EXERCISE AIM = Search the material below for the string "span" and list each line that holds it.
_ _ _ _
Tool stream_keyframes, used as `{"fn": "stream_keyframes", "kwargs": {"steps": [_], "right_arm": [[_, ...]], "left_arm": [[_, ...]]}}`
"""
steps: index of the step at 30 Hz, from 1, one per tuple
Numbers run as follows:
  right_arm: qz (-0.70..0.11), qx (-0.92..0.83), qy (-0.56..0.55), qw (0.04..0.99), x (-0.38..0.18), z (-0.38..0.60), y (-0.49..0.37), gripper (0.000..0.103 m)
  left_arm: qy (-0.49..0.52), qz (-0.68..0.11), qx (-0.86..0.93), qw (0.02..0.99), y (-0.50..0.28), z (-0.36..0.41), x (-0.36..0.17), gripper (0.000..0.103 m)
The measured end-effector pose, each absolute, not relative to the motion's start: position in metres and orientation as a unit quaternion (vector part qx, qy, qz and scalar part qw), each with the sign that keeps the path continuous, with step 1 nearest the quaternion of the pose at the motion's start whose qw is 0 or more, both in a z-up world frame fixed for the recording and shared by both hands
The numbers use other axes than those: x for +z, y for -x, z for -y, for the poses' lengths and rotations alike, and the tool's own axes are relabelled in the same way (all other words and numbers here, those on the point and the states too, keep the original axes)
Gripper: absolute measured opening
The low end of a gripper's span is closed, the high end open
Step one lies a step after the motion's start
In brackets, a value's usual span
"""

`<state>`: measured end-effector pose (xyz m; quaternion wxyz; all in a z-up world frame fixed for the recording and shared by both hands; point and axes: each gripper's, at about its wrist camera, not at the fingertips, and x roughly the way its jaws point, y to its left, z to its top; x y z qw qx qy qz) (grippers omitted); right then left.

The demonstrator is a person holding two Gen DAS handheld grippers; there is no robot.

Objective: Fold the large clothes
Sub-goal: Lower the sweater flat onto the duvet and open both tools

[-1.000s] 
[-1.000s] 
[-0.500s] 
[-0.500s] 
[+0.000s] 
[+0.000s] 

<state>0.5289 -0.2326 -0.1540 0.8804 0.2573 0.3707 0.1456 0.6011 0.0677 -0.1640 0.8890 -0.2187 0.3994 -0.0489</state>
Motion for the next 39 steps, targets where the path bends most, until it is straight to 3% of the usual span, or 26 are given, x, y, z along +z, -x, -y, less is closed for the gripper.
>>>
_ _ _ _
RESPONSE TO THE EXERCISE =
The low end of a gripper's span is closed, the high end open
In brackets, a value's usual span
Motion for the next 39 steps, targets where the path bends most, until it is straight to 3% of the usual span, or 26 are given, x, y, z along +z, -x, -y, less is closed for the gripper.

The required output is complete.